◆ **About this task**
Going down the data below, set down exactly the line with "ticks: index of" and each line after it through the line with "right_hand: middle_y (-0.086"; no other lines.

◆ **Recorded information**
########

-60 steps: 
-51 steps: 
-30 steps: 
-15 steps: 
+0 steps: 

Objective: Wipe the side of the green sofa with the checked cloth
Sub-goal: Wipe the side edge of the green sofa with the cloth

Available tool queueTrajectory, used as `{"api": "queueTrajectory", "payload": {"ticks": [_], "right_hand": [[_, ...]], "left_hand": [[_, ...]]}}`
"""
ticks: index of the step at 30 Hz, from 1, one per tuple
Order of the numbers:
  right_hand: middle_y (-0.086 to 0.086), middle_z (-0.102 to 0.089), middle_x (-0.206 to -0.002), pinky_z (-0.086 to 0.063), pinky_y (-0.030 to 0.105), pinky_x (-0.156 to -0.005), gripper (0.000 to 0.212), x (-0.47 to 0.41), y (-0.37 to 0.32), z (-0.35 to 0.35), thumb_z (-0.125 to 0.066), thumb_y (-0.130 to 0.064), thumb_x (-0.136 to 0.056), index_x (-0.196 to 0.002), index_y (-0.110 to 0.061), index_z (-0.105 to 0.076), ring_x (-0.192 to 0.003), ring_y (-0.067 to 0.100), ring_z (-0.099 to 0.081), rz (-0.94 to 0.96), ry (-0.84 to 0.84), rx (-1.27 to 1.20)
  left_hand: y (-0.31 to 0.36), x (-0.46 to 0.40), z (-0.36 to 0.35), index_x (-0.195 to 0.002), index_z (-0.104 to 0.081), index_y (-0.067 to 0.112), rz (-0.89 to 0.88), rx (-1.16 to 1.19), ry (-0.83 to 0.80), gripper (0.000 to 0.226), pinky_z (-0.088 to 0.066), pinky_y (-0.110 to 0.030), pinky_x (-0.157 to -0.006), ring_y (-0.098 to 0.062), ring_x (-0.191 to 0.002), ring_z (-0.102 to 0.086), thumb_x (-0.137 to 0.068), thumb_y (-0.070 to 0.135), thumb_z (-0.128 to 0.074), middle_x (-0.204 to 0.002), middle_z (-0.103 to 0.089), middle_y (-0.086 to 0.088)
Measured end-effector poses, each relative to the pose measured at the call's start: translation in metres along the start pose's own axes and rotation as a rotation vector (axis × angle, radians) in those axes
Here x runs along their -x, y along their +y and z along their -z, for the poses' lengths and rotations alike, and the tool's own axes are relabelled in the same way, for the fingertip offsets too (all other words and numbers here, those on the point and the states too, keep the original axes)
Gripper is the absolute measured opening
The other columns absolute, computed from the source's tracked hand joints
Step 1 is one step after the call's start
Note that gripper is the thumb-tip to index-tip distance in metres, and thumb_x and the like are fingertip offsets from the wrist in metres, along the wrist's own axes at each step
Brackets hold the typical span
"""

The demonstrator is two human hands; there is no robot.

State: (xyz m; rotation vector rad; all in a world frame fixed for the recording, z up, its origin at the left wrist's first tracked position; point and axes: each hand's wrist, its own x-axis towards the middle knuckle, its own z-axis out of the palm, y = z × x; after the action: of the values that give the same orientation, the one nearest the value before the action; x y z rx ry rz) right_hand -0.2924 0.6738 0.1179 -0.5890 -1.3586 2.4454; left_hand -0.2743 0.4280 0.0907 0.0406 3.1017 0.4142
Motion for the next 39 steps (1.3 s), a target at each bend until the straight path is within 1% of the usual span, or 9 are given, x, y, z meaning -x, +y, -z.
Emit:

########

◆ **Answer for the task**
ticks: index of the step at 30 Hz, from 1, one per tuple
Order of the numbers:
  right_hand: middle_y (-0.086 to 0.086), middle_z (-0.102 to 0.089), middle_x (-0.206 to -0.002), pinky_z (-0.086 to 0.063), pinky_y (-0.030 to 0.105), pinky_x (-0.156 to -0.005), gripper (0.000 to 0.212), x (-0.47 to 0.41), y (-0.37 to 0.32), z (-0.35 to 0.35), thumb_z (-0.125 to 0.066), thumb_y (-0.130 to 0.064), thumb_x (-0.136 to 0.056), index_x (-0.196 to 0.002), index_y (-0.110 to 0.061), index_z (-0.105 to 0.076), ring_x (-0.192 to 0.003), ring_y (-0.067 to 0.100), ring_z (-0.099 to 0.081), rz (-0.94 to 0.96), ry (-0.84 to 0.84), rx (-1.27 to 1.20)

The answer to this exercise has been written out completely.